Please show all lines of the records that include "camera".

(Records to use)

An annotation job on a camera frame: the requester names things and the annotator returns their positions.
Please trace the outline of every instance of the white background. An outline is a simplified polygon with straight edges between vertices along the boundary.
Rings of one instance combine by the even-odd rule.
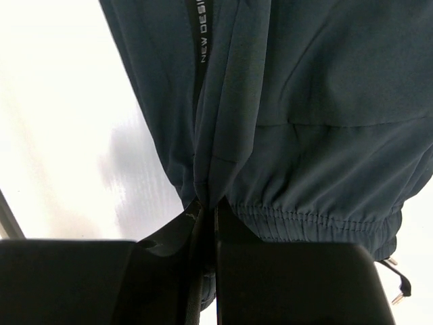
[[[0,0],[0,188],[28,238],[138,240],[181,212],[97,1]],[[399,325],[433,324],[432,199],[430,182],[403,209]]]

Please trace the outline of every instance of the metal rod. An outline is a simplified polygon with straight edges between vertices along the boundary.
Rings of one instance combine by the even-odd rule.
[[[2,239],[25,239],[12,210],[0,190],[0,236]]]

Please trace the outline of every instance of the black plastic part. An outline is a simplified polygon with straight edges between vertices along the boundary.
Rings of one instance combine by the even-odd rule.
[[[394,324],[363,248],[262,242],[225,199],[138,243],[6,240],[0,257],[2,325],[198,325],[213,270],[219,324]]]
[[[261,242],[226,200],[215,225],[218,324],[394,324],[364,248]]]
[[[142,242],[0,242],[0,324],[198,324],[204,218],[193,202]]]

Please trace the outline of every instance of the elastic waistband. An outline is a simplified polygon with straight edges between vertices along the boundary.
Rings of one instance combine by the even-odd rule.
[[[375,261],[389,258],[396,250],[396,231],[402,220],[401,211],[367,223],[269,207],[231,208],[265,242],[351,242],[364,246]]]

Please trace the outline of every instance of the drawstring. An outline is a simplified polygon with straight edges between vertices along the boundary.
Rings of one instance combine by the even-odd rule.
[[[382,259],[381,261],[379,261],[379,263],[386,266],[395,274],[399,275],[401,279],[401,285],[400,285],[401,293],[392,301],[392,304],[397,305],[405,297],[410,297],[412,295],[412,285],[409,279],[406,278],[404,275],[402,275],[402,273],[394,267],[394,265],[397,265],[397,262],[392,257],[389,257],[387,259]]]

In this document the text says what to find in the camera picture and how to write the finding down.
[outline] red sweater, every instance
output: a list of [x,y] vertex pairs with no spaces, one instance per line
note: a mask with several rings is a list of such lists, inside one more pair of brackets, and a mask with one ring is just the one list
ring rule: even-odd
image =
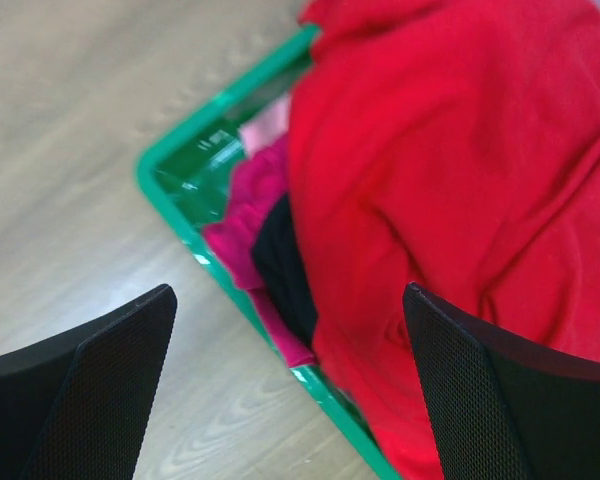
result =
[[322,368],[390,462],[441,478],[401,294],[418,281],[600,361],[600,13],[585,0],[316,0],[291,200]]

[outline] black cloth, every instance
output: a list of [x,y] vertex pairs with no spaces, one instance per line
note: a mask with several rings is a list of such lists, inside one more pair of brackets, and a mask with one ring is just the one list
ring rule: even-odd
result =
[[269,212],[251,249],[251,257],[280,317],[311,348],[318,313],[298,250],[288,194]]

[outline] black mesh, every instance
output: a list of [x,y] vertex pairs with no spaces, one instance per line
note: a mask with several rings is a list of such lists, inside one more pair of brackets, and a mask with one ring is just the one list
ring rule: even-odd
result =
[[23,479],[133,477],[171,336],[175,296],[164,287],[141,307],[78,347]]
[[452,328],[418,290],[407,289],[404,303],[445,478],[531,478],[486,351]]

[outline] laminate floor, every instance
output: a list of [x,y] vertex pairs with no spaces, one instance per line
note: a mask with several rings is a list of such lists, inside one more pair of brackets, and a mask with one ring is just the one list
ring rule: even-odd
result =
[[0,1],[0,354],[166,282],[136,478],[368,479],[138,191],[138,155],[288,37],[301,0]]

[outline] magenta fabric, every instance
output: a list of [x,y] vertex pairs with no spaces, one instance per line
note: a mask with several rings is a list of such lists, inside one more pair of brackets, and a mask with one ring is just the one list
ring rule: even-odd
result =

(End Records to use)

» Solved exercise:
An annotation job on a camera frame: the requester names things and the annotator returns their positions.
In this document the text says what to find in the camera picture and how to write the finding down.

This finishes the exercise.